# [PROBLEM STATEMENT]
Using the records below, repeat exactly the lines from the one holding "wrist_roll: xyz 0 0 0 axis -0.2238" through the one holding "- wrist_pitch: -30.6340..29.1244", both ends included, and no others.

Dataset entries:
⟨
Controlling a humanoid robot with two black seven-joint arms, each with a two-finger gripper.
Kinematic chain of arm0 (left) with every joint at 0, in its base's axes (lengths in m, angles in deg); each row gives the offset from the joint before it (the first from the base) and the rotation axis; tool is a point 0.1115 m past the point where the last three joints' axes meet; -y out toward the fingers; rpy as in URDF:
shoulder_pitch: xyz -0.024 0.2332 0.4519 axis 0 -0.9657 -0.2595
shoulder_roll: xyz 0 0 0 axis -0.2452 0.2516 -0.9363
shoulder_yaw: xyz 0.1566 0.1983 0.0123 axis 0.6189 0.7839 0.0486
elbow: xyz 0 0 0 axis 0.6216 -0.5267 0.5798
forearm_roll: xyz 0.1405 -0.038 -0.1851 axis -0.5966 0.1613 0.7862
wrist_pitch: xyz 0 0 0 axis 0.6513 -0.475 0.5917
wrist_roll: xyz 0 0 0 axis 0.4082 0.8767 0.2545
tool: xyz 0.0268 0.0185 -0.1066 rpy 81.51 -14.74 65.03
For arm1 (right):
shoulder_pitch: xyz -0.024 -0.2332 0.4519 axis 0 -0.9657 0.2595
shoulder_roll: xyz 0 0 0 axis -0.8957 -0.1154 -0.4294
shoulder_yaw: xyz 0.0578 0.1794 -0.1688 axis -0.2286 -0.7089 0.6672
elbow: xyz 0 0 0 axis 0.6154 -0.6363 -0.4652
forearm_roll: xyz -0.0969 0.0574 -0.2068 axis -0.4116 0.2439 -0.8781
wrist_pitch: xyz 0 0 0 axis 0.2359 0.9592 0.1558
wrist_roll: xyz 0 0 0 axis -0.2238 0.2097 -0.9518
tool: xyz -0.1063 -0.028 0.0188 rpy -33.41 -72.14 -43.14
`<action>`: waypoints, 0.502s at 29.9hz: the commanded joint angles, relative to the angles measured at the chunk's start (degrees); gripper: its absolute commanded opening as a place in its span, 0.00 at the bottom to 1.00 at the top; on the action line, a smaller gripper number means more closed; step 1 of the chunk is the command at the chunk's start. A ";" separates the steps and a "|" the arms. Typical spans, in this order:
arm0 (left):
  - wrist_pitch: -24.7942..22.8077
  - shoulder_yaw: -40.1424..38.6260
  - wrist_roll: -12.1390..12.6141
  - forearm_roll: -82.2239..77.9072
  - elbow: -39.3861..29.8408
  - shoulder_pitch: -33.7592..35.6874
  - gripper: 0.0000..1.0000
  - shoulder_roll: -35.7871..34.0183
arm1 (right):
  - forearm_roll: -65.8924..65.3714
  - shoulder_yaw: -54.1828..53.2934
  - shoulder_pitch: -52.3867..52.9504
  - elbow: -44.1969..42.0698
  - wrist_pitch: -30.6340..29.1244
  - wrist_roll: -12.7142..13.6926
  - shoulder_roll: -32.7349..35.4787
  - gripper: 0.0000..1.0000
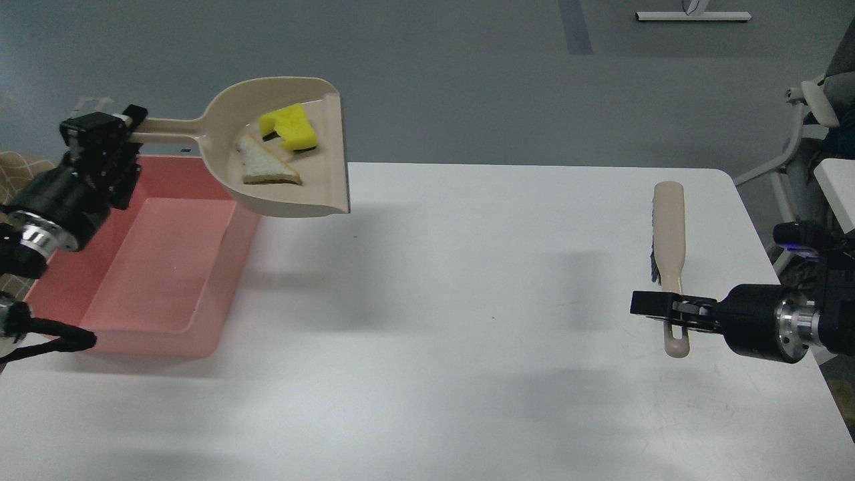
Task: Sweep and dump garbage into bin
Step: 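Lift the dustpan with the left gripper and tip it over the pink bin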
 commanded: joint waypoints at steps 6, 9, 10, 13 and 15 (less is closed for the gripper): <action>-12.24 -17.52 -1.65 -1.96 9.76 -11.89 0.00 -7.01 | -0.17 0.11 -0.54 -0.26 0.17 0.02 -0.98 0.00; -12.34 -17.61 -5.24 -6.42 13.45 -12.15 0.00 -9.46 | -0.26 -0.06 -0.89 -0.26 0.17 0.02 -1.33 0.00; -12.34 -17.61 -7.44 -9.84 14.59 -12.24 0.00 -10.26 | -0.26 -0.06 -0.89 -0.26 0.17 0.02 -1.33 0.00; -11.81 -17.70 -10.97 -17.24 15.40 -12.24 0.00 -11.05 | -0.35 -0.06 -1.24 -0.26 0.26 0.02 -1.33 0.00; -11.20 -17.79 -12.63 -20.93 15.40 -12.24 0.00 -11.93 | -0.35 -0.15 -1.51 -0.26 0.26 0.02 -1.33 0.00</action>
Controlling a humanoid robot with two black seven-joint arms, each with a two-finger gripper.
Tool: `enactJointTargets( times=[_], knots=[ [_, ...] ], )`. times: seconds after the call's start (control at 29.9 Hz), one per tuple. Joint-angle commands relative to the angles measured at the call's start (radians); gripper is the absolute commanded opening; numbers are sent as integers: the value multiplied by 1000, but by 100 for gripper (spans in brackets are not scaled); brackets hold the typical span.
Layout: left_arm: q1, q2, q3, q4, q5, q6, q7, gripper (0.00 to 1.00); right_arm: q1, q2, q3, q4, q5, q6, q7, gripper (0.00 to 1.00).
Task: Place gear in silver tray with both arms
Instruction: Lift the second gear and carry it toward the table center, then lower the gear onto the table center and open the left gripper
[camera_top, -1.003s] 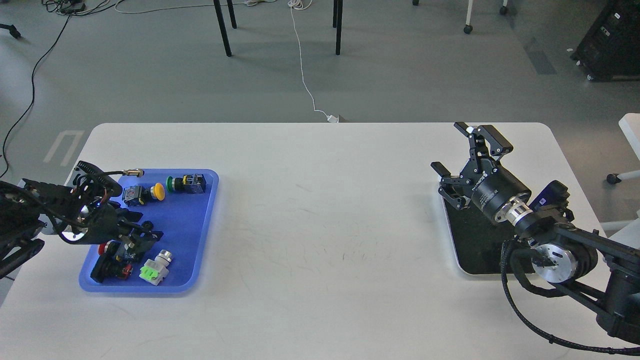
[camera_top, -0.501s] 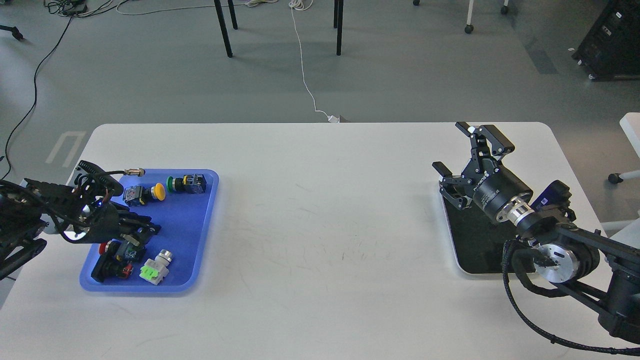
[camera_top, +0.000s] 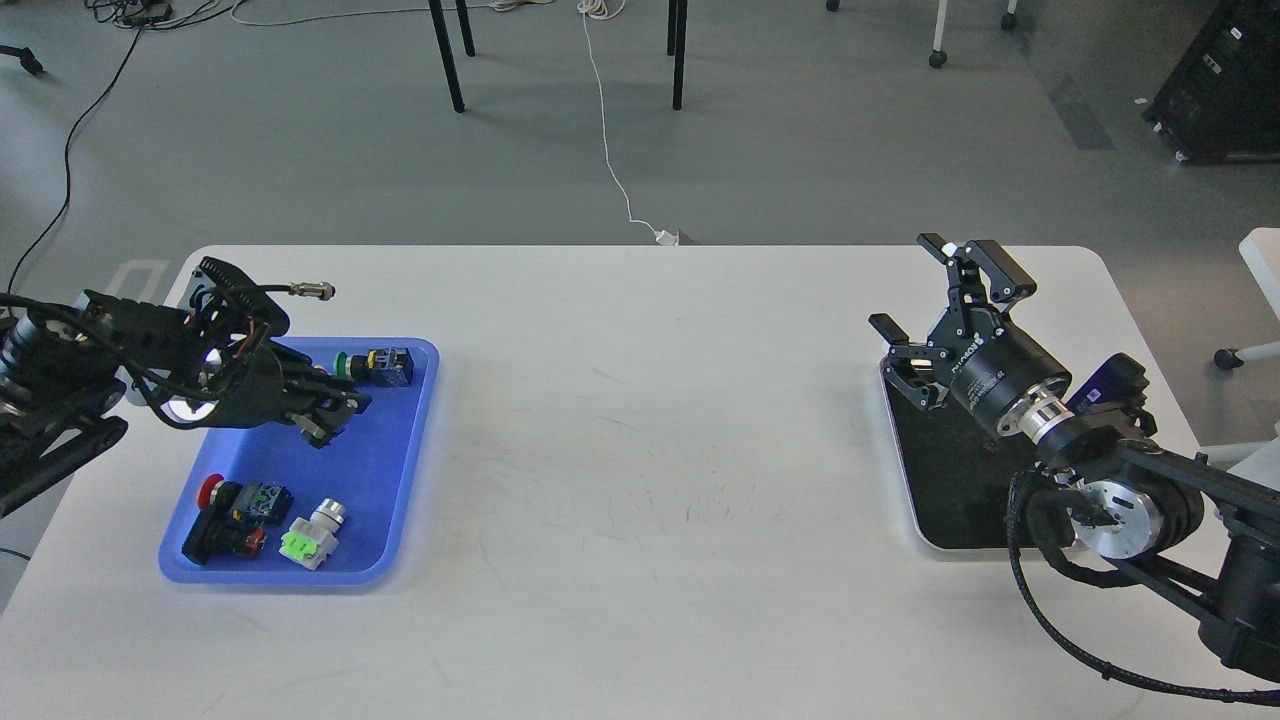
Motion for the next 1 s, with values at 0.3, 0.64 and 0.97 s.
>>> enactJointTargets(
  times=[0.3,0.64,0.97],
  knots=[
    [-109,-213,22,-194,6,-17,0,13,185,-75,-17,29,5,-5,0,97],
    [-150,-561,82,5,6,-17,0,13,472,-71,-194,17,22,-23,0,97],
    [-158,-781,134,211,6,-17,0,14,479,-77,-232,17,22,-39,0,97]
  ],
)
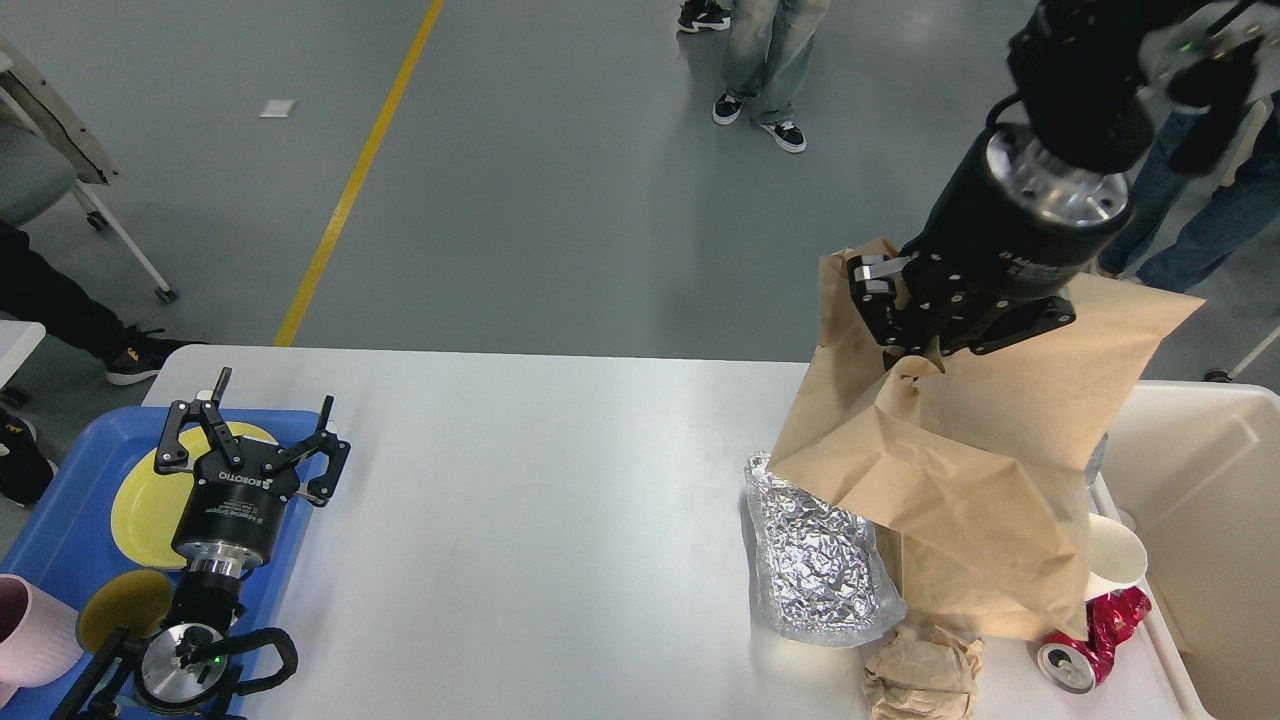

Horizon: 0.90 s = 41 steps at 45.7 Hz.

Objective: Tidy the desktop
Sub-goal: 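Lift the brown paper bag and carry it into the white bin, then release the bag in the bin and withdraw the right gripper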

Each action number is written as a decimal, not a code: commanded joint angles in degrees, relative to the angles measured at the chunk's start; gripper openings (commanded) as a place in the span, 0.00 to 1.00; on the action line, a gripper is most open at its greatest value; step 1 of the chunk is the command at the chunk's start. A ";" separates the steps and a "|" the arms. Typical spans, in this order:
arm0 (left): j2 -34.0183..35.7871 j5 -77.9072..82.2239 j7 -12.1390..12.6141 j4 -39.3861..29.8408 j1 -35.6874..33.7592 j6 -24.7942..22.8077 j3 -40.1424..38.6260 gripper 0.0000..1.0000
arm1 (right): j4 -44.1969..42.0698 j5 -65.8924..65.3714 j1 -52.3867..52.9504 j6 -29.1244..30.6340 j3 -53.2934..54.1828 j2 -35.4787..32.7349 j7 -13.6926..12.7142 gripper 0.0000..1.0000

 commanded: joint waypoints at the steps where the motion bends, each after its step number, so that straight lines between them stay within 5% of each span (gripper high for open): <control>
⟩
# [ANSWER]
wrist_roll: xyz 0 0 0 axis -0.2238 0.2097 -0.9518
tool: xyz -0.1063 -0.028 0.0188 rpy -33.41 -72.14 -43.14
`<action>`: waypoints, 0.502s at 29.9hz: the commanded joint angles, relative to the angles measured at the chunk's start (degrees); gripper: its absolute commanded opening as a place in its span, 0.00 at the bottom to 1.00 at the top; on the action line, a smaller gripper number means more closed; step 1 of the chunk is the command at the chunk's start. A ";" separates the steps and a "|" the arms. Typical spans, in this order:
arm0 (left):
  - wrist_pitch: -24.7942..22.8077
  - shoulder_yaw: -40.1424..38.6260
  - wrist_roll: -12.1390..12.6141
  - forearm_roll: -82.2239..77.9072
  - elbow: -39.3861..29.8408
  - shoulder_pitch: -33.7592..35.6874
  - gripper: 0.0000..1.0000
  - shoulder_roll: -35.7871..34.0183
arm1 (right):
  - forearm_roll: -65.8924..65.3714
  - shoulder_yaw: -54.1828..53.2934
  - shoulder_pitch: -52.3867..52.9504
  - elbow: -44.1969..42.0698
  - wrist_pitch: -30.6340..29.1244

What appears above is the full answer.